KeywordsForaging success Visual ecology Tripterygion delaisi
Fluorescence is a common form of luminescence that can be found throughout the entire biotic world . The functionality of fluorescence for intra-specific communication has already been studied in a variety of organisms within terrestrial as well as aquatic habitats [2–4]. Especially in aquatic environments, where long wavelengths are quickly absorbed, fluorescence allows organisms to restore long-wavelength color patterns by absorbing the abundant photons in the blue-green spectral range and reemitting some of that energy as light at longer wavelengths. This situation applies to fairy wrasses for example, where it has been shown experimentally that the fluorescence pattern in males plays a role in sexual interactions [5, 6].
Red fluorescence is present in many reef fishes [7, 8]. In small, benthic, predatory fishes, it is often the eyes that fluoresce and they do so more efficiently in deeper water [9, 10]. This depth effect combined with findings that red fluorescence is also phenotypically flexible  and becomes more efficient in fish kept in dim environments , suggests an optimization to ambient light conditions.
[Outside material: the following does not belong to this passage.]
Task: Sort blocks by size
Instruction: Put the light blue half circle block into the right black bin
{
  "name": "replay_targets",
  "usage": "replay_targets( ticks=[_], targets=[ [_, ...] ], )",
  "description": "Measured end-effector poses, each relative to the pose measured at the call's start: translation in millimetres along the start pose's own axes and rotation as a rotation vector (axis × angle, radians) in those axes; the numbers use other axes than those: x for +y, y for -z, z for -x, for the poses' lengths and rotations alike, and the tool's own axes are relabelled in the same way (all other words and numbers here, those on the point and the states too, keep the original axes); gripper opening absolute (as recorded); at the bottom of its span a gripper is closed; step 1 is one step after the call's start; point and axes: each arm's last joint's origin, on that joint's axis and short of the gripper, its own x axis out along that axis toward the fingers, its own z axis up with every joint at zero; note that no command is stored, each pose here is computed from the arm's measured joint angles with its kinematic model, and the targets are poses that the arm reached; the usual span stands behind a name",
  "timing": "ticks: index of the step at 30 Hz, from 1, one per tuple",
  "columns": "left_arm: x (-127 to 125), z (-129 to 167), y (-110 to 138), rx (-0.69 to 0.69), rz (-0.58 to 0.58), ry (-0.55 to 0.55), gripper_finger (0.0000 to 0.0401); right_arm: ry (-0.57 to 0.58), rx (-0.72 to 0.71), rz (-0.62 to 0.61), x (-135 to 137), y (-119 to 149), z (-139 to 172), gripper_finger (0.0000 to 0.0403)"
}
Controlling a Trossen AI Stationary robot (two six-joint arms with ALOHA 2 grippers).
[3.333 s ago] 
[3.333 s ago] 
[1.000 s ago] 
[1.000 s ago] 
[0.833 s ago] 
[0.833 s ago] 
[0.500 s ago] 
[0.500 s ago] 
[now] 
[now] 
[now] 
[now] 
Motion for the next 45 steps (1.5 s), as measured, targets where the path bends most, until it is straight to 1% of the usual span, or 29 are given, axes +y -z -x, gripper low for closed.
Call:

Given that several red fluorescent fish can also perceive their own fluorescence [6, 13], we hypothesize that fish with strongly red fluorescent irides may use fluorescence to illuminate and probe their surrounding environment . More specifically, we argue that this form of fluorescence could theoretically be used to induce reflective eyeshine in small prey such as copepods, aiding in their detection. Such active photolocation where prey is illuminated by some kind of private light source has recently been shown in nocturnal flashlight fish . These produce bioluminescent light pulses that might be strong enough to reveal retro-reflection in the eyes of other fish and/or prey nearby. Red fluorescence could be used in a similar way under daylight conditions. This, however, seems more plausible under the heavily shaded, blue-green stenospectral light conditions at depth rather than in shallow, broadly lit euryspectral conditions . We define the euryspectral zone as the depth range close to the surface, with an ambient spectrum that is broader than the visual spectrum of most animals. The stenospectral zone, in contrast, describes the depth range below this, where most of the UV and longer wavelengths have been absorbed by the water column [16, 17], resulting in a spectrum that is narrower than the perception limits of most fish [9, 10]. The transition between the two can be between 5 and 25 m, depending on light conditions and variation in light attenuation by the water column.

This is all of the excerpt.